• **Task goal**:
Look in the material below for the line with "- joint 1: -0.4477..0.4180" and the line with "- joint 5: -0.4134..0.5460", then set down exactly those two lines and all lines between, nothing more.

--- START ---

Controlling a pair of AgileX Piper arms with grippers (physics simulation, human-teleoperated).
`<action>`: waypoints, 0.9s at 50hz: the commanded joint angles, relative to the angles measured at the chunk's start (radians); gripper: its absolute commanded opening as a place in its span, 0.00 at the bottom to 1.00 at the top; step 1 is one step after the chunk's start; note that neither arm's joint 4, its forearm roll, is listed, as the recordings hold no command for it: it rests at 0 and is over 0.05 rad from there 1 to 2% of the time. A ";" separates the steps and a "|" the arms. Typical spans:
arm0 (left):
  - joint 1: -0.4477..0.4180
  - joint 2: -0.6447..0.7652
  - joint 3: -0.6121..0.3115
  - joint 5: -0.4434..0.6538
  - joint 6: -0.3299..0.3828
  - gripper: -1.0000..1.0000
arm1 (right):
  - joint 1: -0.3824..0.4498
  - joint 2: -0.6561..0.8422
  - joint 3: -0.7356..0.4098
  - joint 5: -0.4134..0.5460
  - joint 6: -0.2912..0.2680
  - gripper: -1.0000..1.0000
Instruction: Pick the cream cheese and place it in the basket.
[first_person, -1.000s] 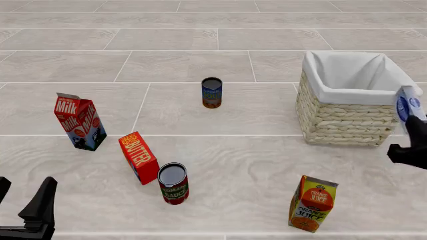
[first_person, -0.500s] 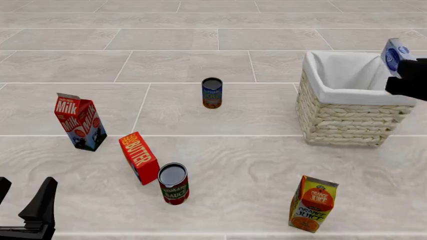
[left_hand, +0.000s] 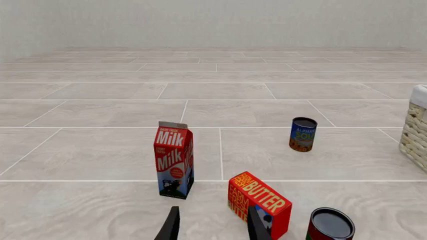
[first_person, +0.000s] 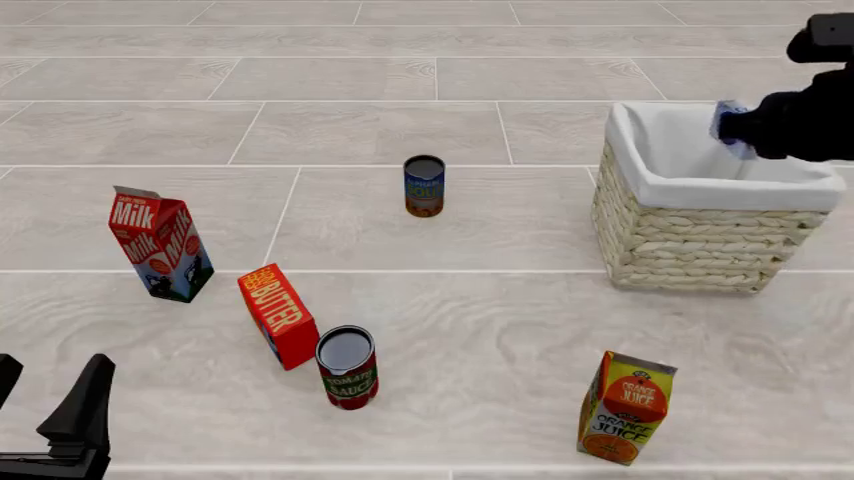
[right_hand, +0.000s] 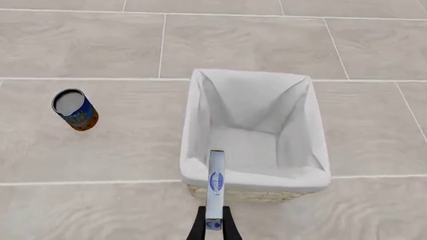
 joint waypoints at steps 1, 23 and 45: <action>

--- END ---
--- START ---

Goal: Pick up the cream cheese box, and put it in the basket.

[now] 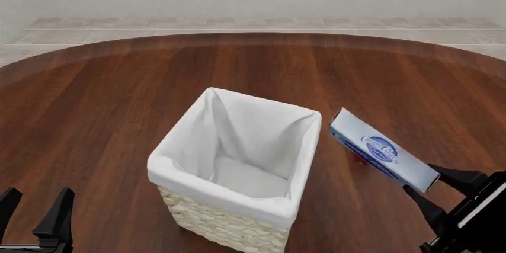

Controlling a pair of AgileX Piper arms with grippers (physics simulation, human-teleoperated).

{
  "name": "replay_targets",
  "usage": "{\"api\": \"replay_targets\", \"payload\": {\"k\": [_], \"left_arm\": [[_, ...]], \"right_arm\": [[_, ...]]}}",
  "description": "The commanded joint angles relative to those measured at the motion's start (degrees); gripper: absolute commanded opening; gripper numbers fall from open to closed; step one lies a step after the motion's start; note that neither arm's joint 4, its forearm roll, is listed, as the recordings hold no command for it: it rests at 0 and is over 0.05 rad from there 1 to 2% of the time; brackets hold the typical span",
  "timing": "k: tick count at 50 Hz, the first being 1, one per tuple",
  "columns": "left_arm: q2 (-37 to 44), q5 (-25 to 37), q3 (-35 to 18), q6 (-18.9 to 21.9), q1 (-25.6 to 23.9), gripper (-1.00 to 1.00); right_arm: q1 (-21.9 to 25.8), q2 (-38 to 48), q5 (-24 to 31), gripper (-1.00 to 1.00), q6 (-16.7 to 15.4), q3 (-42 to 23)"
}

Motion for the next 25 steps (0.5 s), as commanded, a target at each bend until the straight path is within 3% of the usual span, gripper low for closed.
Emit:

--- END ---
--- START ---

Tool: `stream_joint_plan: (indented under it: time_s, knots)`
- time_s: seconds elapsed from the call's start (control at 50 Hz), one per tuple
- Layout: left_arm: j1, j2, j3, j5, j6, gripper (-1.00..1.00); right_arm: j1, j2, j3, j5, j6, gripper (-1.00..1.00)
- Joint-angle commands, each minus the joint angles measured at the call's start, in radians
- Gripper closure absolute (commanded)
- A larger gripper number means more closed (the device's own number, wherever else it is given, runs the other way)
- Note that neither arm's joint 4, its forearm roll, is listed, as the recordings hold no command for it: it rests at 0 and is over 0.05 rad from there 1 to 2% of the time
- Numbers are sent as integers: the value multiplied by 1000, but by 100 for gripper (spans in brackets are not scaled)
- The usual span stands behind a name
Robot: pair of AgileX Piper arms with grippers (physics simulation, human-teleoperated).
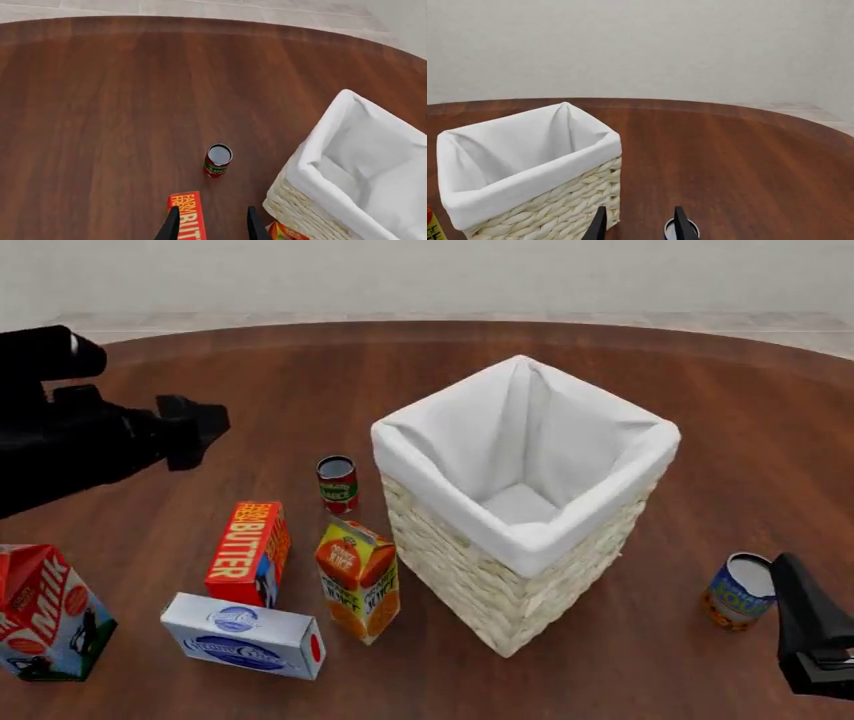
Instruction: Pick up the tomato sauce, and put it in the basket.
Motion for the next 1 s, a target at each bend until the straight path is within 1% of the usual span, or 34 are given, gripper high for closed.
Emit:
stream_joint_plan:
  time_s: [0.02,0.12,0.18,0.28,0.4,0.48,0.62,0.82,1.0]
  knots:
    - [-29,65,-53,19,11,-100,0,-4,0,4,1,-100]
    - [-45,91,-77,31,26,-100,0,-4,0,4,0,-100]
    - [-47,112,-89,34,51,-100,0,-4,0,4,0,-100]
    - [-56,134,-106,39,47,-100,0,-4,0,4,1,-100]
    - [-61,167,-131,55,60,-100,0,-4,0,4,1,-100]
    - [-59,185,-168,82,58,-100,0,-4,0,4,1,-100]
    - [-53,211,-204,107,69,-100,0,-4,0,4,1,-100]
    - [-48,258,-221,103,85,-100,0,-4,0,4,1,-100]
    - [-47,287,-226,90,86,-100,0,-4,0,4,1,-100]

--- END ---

• **Your response**:
  - joint 1: -0.4477..0.4180
  - joint 2: -0.6447..0.7652
  - joint 3: -0.6121..0.3115
  - joint 5: -0.4434..0.6538
  - joint 6: -0.3299..0.3828
  - gripper: -1.0000..1.0000
arm1 (right):
  - joint 1: -0.3824..0.4498
  - joint 2: -0.6561..0.8422
  - joint 3: -0.7356..0.4098
  - joint 5: -0.4134..0.5460

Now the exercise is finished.